Jakarta, Laki P 45 Maros – Majelis Kehormatan Mahkamah Konstitusi (MKMK) mengeluarkan keputusan yang mengejutkan, mereka menjatuhkan sanksi pemberhentian dari jabatannya sebagai ketua MK kepada Ketua MK, Anwar Usman. Keputusan ini diambil setelah adanya temuan mengenai laporan pelanggaran kode etik dan pedoman perilaku hakim terkait putusan batas usia calon presiden dan calon wakil presiden minimal 40 tahun atau memiliki pengalaman menjadi kepala daerah.

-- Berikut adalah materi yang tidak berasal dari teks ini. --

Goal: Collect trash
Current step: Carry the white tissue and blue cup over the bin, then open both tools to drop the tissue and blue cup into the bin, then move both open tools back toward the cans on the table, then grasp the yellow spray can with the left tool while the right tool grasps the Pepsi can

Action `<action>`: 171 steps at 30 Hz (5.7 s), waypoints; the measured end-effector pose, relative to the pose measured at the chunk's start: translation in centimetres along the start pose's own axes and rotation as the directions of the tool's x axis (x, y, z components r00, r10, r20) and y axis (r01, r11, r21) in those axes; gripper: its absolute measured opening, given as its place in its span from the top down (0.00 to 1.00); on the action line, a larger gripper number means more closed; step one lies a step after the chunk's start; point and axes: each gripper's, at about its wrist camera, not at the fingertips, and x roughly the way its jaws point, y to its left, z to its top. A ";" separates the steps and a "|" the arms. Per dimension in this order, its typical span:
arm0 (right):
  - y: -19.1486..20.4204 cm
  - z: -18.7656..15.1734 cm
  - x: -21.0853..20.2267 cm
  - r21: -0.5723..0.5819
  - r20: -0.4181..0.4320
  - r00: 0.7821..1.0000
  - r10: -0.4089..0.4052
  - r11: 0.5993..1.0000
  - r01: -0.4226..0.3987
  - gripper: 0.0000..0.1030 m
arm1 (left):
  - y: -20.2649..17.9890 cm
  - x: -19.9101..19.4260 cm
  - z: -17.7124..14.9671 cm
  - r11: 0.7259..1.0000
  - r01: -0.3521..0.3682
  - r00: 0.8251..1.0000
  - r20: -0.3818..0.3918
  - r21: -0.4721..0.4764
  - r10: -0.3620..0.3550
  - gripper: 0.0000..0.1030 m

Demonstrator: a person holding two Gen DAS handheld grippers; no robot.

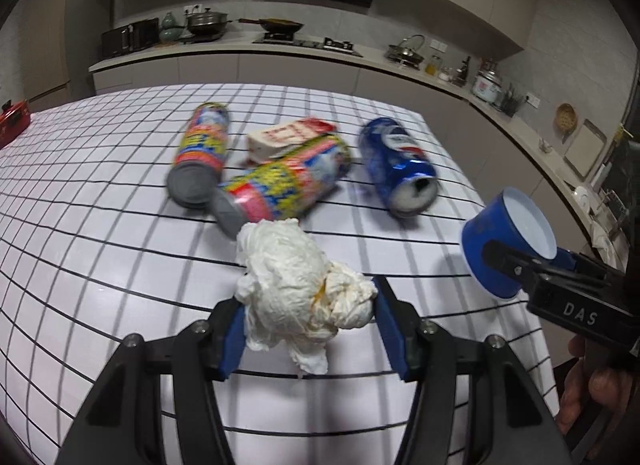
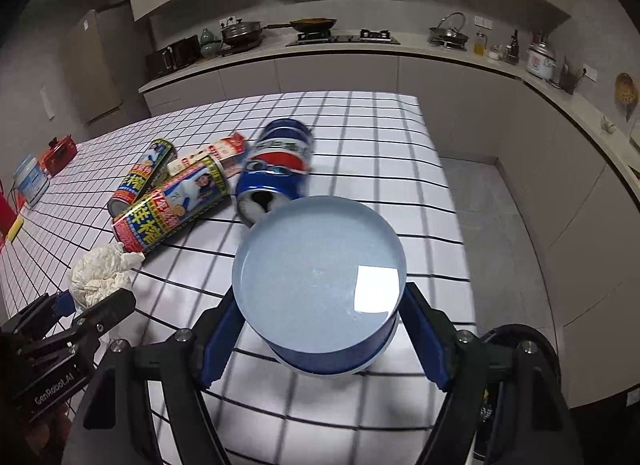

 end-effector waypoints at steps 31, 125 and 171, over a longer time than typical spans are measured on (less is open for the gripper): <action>-27.9 -6.8 -6.2 0.224 -0.043 0.994 -0.100 0.969 0.107 0.24 | -27.1 3.3 -3.3 0.969 0.134 0.990 -0.067 0.207 -0.122 0.44; -22.8 -5.6 -3.5 -0.025 -0.034 0.998 0.055 0.998 -0.056 0.05 | -21.3 -1.3 -5.2 0.992 -0.105 0.993 0.047 -0.074 0.108 0.03; 0.5 9.0 6.0 0.059 0.026 0.999 0.022 0.998 -0.023 0.05 | 2.0 7.8 6.7 0.996 -0.030 0.999 -0.016 0.079 0.031 0.42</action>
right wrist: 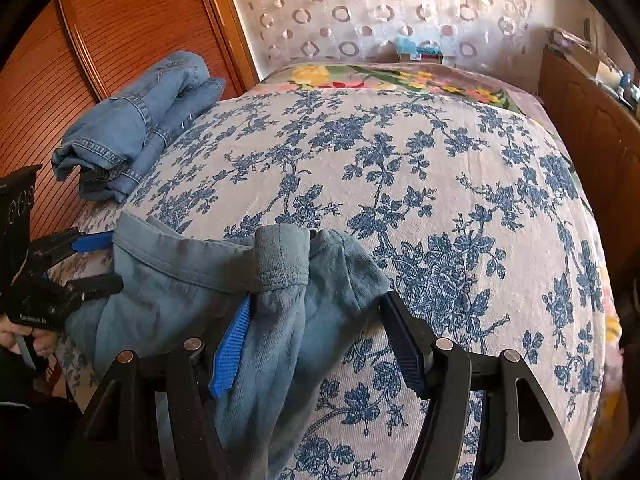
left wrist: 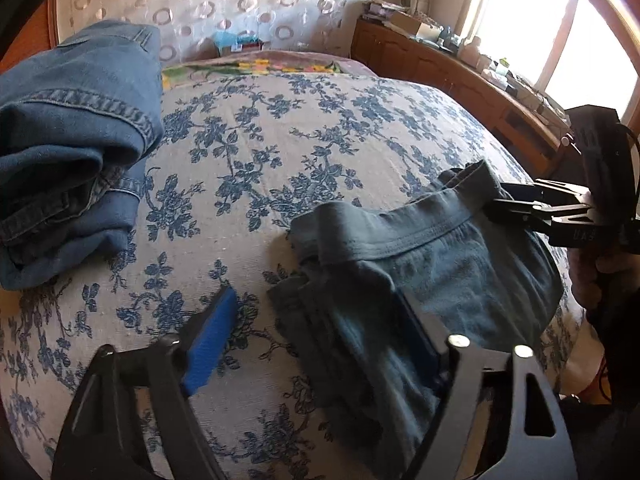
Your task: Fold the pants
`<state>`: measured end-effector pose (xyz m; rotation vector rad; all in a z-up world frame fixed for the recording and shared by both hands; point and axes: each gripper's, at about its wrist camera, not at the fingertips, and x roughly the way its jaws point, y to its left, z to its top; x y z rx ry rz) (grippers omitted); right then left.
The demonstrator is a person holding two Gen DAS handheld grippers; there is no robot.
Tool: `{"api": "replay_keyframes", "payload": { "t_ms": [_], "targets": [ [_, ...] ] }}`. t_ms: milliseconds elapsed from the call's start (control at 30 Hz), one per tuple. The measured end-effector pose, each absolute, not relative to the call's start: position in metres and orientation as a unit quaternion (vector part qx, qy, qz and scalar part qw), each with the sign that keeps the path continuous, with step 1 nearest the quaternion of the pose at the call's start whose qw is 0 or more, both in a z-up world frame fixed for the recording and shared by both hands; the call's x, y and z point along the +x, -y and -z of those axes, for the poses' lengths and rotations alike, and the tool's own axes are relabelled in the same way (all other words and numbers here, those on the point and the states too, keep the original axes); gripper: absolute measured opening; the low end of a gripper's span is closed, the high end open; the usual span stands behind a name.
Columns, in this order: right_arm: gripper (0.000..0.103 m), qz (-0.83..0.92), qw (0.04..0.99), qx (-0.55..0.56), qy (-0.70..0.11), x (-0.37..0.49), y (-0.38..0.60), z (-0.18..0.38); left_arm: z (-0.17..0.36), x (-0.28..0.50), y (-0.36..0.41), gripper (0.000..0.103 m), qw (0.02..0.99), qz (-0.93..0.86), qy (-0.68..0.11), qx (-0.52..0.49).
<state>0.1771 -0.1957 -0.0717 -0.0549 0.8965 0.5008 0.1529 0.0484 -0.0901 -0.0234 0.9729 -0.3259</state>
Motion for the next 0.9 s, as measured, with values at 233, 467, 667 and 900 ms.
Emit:
{"api": "replay_keyframes", "payload": {
  "t_ms": [233, 467, 667, 900],
  "targets": [
    [0.054, -0.246, 0.864, -0.027, -0.439, 0.18, 0.19, 0.069, 0.087, 0.154, -0.056, 0.049, 0.861, 0.157, -0.482, -0.033],
    [0.042, -0.26, 0.858, -0.019, -0.442, 0.186, 0.188, 0.071, 0.087, 0.157, -0.05, 0.045, 0.861, 0.161, -0.481, -0.041],
    [0.032, -0.27, 0.857, -0.007, -0.438, 0.189, 0.187, 0.074, 0.089, 0.161, -0.045, 0.023, 0.859, 0.174, -0.478, -0.047],
    [0.022, -0.279, 0.854, 0.004, -0.439, 0.189, 0.187, 0.074, 0.085, 0.162, -0.045, 0.015, 0.86, 0.179, -0.475, -0.048]
  ]
}}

Isu ini mencuat setelah Anwar Usman dan delapan hakim MK lainnya dituduh melanggar kode etik dan pedoman perilaku hakim dalam pengambilan putusan tersebut. Akibat laporan ini, MKMK melakukan penyelidikan mendalam dengan memeriksa 21 pelapor, 1 ahli, 1 saksi, serta 9 hakim MK yang terlibat. Dari jumlah tersebut, Anwar Usman menjadi sorotan utama dalam 11 laporan.
Setelah melakukan penyelidikan, MKMK menemukan banyak masalah dalam putusan nomor 90/PUU-XXI/2023 yang diajukan oleh Almas Tsaqibbirru. Proses tersebut menimbulkan banyak perselisihan dan perdebatan mengenai putusan yang diambil oleh Anwar Usman dan kawan-kawan.
Kontroversi bermula ketika Anwar Usman dan hakim lainnya menangani perkara tersebut yang nampaknya dimanfaatkan untuk memuluskan jalan Gibran Raka Bumi Raka menjadi calon wakil presiden. Pasalnya, Gibran baru berusia 36 tahun, tetapi telah memiliki pengalaman sebagai Walikota Solo.
Keputusan ini diumumkan oleh Ketua MKMK Jimly Asshiddiqie yang didampingi oleh dua anggotanya, Wahiduddin Adams dan Binsar R Saragih, di ruang sidang MKMK, Gedung MK, Jakarta Pusat pada Selasa, 7 November 2023.
Jimly menyatakan bahwa Anwar Usman, yang merupakan paman dari Gibran, terbukti melanggar Sapta Karsa Hutama, yaitu prinsip ketidakberpihakan dan integritas, serta tidak mengundurkan diri dari proses pemeriksaan dan pengambilan putusan nomor 90/PUU-XXI/2023. Hal ini menunjukkan bahwa Anwar Usman telah dengan sengaja membuka ruang intervensi pihak luar dalam proses pengambilan keputusan tersebut.
Namun, perlu dicatat bahwa MKMK tidak memiliki kewenangan untuk mengadili putusan itu sendiri. Sehingga, meski Anwar Usman terbukti melanggar Sapta Karsa Hutama, putusan nomor 90/PUU-XXI/2023 tersebut tetap dinyatakan sah dan berlaku.
Kasus ini menunjukkan betapa pentingnya integritas dalam proses pengambilan keputusan pada lembaga pengadilan seperti Mahkamah Konstitusi. Pelanggaran kode etik dan pedoman perilaku hakim seperti yang dilakukan oleh Anwar Usman perlu dijadikan contoh agar tidak terulang kembali dalam lembaga pengadilan dan penciptaan regulasi di masa mendatang.